- **TASK DESCRIPTION**:
Below are records with pictures. Reproduce exactly the lines from the line with "- joint 1: -13.6996..8.1409" to the line with "Now look at", inclusive, and leave each picture out.

- **MATERIAL TO PROCESS**:
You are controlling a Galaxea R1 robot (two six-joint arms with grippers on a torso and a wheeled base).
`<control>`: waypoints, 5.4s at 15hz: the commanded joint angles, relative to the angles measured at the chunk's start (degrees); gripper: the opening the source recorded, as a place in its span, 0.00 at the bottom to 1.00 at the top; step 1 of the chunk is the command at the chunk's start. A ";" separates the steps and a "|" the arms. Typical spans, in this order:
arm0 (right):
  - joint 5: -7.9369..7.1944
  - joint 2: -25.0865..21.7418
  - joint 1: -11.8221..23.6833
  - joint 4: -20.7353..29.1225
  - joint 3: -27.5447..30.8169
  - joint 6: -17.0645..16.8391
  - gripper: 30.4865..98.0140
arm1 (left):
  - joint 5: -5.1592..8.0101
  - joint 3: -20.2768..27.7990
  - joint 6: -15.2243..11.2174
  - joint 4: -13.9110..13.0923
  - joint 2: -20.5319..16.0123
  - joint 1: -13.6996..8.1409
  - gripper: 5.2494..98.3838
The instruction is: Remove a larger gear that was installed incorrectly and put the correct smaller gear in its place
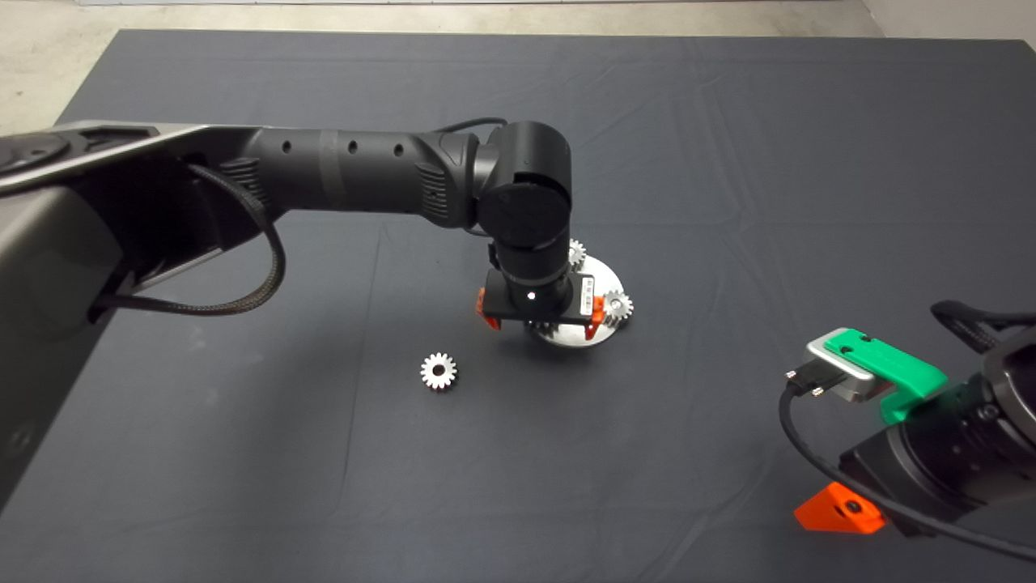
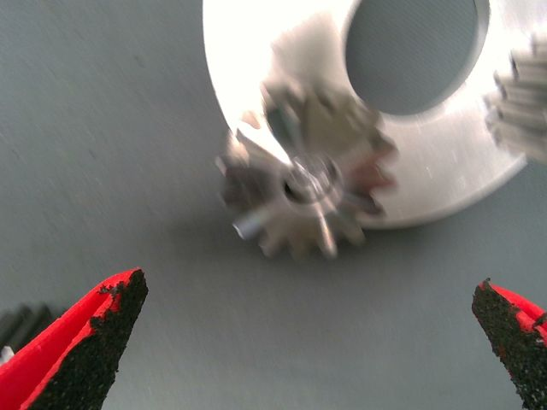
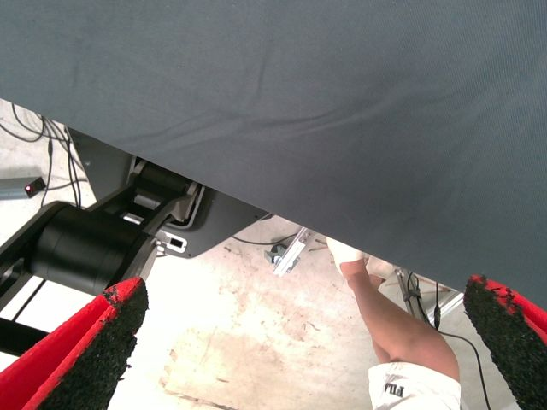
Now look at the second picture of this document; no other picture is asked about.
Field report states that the dark grey table cloth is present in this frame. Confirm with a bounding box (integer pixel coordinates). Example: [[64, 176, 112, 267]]
[[0, 0, 547, 410]]

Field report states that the small steel gear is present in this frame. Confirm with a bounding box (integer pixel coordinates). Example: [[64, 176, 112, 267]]
[[0, 302, 56, 360], [484, 36, 547, 164]]

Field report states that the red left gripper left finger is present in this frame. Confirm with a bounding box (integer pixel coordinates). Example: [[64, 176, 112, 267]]
[[0, 267, 150, 410]]

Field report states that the round metal plate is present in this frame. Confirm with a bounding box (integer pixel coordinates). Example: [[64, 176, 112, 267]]
[[202, 0, 532, 231]]

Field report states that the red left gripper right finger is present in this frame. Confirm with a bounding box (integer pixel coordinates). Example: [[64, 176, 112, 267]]
[[471, 278, 547, 410]]

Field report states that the large steel gear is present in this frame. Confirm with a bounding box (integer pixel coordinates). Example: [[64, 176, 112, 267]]
[[215, 82, 399, 261]]

- **WRITTEN SOLUTION**:
  - joint 1: -13.6996..8.1409
  - gripper: 5.2494..98.3838
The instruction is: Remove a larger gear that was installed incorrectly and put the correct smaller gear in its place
Now look at the second picture of this document; no other picture is asked about.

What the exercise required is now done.